There have been concerns that banks in Britain will shift some jobs abroad if the Brexit vote leads them to lose the ability to offer services across the European Union - or so called passporting rights - from a base in London.
Top bankers warned last week they could start moving staff abroad as early as next year.
Robert Walters, chief executive of the company that shares his name, told Reuters there had been a pick up in hiring at London investment banks towards the end of the company's third quarter to Sept. 30, mainly for risk and compliance roles.
But he cautioned recruitment in banking tended to be volatile, with companies often announcing new jobs only to come out with "draconian hiring freezes" just weeks later.
"Banking is an impossible one to predict at the best of times, and overlay on that Brexit and passporting issues and it makes it even more difficult to predict," he said.

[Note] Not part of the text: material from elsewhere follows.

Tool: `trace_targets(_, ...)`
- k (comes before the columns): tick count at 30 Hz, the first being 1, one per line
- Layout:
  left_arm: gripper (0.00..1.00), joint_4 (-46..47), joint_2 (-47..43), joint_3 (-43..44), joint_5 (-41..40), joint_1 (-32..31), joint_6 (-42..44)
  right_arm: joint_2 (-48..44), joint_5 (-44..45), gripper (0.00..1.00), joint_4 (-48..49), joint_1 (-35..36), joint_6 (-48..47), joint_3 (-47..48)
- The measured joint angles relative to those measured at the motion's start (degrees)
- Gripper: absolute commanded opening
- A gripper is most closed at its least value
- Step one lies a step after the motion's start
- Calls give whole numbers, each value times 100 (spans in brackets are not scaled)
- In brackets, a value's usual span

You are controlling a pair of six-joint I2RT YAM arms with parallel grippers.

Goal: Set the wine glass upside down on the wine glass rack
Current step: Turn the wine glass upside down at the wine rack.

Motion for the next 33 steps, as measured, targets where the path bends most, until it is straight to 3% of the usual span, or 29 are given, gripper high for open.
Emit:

Larger rival PageGroup (PAGE.L) said last week that confidence among employers in Britain was "fragile" following the Brexit vote, with multinational financial services firms particularly holding off from hiring. UK recruiter Hays (HAYS.L) is expected to post quarterly results on Tuesday.
Robert Walters, which also places workers in engineering, legal and marketing jobs, said London hiring had generally picked up in September, after a fall off ahead of and after the June 23 referendum.
The company said UK gross profit rose 9 percent to 23.4 million pounds in the quarter, on growth in its outsourcing business as well as trade finance jobs and some regions outside London.
It had reported comparable growth of 4 percent for the first six months of 2016.
At 1025 GMT, its shares were up 2.3 percent at 349.75 pence.